EXERCISE OBJECTIVE — Return every line from the listing where the word "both" occurs.

INFORMATION SUPPLIED —
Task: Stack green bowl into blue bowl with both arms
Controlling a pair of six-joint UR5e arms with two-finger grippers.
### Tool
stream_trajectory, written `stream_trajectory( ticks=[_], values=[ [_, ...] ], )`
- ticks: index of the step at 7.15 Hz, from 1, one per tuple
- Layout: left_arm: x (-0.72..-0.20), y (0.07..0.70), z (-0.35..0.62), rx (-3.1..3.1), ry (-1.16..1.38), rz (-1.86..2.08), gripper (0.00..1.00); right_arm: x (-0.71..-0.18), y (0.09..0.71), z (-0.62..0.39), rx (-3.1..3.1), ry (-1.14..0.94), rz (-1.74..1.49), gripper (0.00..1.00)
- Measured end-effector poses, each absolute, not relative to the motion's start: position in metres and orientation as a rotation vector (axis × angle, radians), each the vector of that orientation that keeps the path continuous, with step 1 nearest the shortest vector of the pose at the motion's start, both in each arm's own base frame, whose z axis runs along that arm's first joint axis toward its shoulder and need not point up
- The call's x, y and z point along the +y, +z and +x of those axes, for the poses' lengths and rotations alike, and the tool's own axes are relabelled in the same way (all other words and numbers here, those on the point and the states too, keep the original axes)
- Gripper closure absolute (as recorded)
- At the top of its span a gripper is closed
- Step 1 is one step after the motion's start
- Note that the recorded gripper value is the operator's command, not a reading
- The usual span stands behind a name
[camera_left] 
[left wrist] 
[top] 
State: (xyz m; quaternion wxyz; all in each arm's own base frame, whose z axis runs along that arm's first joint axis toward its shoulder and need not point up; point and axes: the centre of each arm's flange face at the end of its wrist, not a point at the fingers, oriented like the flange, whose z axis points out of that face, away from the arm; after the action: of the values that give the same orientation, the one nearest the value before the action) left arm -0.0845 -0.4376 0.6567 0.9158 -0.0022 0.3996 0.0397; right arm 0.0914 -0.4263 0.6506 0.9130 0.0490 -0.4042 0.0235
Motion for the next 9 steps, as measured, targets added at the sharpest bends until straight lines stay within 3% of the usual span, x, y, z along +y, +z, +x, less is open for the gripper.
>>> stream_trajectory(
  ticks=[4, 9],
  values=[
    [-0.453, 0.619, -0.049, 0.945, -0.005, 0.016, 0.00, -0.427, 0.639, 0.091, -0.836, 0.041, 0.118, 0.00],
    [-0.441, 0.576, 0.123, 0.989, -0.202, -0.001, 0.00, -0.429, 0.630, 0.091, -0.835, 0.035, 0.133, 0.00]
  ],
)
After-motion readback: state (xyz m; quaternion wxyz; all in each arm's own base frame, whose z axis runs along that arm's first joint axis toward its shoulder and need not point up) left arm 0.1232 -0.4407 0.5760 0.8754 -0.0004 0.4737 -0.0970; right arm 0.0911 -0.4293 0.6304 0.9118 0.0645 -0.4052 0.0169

RESPONSE TO THE EXERCISE —
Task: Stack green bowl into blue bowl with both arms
- Measured end-effector poses, each absolute, not relative to the motion's start: position in metres and orientation as a rotation vector (axis × angle, radians), each the vector of that orientation that keeps the path continuous, with step 1 nearest the shortest vector of the pose at the motion's start, both in each arm's own base frame, whose z axis runs along that arm's first joint axis toward its shoulder and need not point up

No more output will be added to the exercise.